Denmark's offshore wind farms will factor into CET's V2G research tasks.

EV charging will be indirectly linked to wind production via the energy market. If a lot of wind energy is available during certain hours, the energy cost will be lower and the EV will choose to charge at those hours.

"Smart charging should, in general, support better utilization of wind energy," said Andersen. "And V2G can move this EV/wind synergy even further by delivering stored wind energy back to the grid at later times. Future power markets will most likely facilitate a tighter link between EVs and wind."

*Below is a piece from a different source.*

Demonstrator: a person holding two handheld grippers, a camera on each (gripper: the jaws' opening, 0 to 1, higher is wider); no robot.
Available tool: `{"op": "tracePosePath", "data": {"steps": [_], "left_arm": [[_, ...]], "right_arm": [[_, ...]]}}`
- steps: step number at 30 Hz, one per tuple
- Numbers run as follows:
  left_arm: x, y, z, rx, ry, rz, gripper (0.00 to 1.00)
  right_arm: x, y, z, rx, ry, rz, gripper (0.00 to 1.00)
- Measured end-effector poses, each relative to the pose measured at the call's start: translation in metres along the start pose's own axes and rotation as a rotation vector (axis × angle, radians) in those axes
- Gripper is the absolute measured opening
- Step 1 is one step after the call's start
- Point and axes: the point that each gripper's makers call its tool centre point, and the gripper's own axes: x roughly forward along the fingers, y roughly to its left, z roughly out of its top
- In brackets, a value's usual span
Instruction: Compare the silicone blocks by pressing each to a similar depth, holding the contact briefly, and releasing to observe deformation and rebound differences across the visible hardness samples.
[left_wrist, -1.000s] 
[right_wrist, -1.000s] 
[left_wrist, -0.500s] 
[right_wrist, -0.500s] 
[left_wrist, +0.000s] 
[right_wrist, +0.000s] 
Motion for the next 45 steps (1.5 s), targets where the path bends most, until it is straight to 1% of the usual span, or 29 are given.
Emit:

Willett Kempton, a professor in UD's Department of Electrical and Computer Engineering and UD's lead V2G researcher, told AEI that writing software code and designing hardware to control vehicle charging have been the primary UD goals during the past two years. The work is being done so that EVs "have the practical devices needed to be a resource for the electric power system, including ancillary services and buffering renewable energy," he said.

AC Propulsion President and CEO Tom Gage told AEI that UD's V2G research work has already netted a number of specific benefits: "The operation of eBox vehicles by UD over the past three years has shown that AC Propulsion's drive system and battery system are capable of mixed use—meaning transportation and grid support—which is what we expected."

UD's research findings prompted AC Propulsion engineers to refine and improve various onboard vehicle charger control systems—namely the user interface, the battery management system, and operational interlocks. The UD studies also have underscored a need for regulatory and institutional changes, so that V2G can work within the existing utility infrastructure as well as have compatibility with electrical codes, according to Gage.

Although low-volume eBox fleets are providing a framework for obtaining valuable information for V2G researchers, high-volume EV fleets will make V2G applications practical.

Said Kempton: "The commercialization of V2G requires enough vehicles to meet the minimum bid level for ancillary services markets, such as the ability to produce power when there is a failure of generation or transmission elsewhere on the grid. Across grid areas, the minimum bid level ranges from 300 kW to 1 MW. With the eBox, about 100 of those vehicles would be required for a reliable 1 MW ancillary service commitment—30 would be required for 300 kW. Vehicles with smaller power capability than the eBox would require proportionally more vehicles to make the minimum."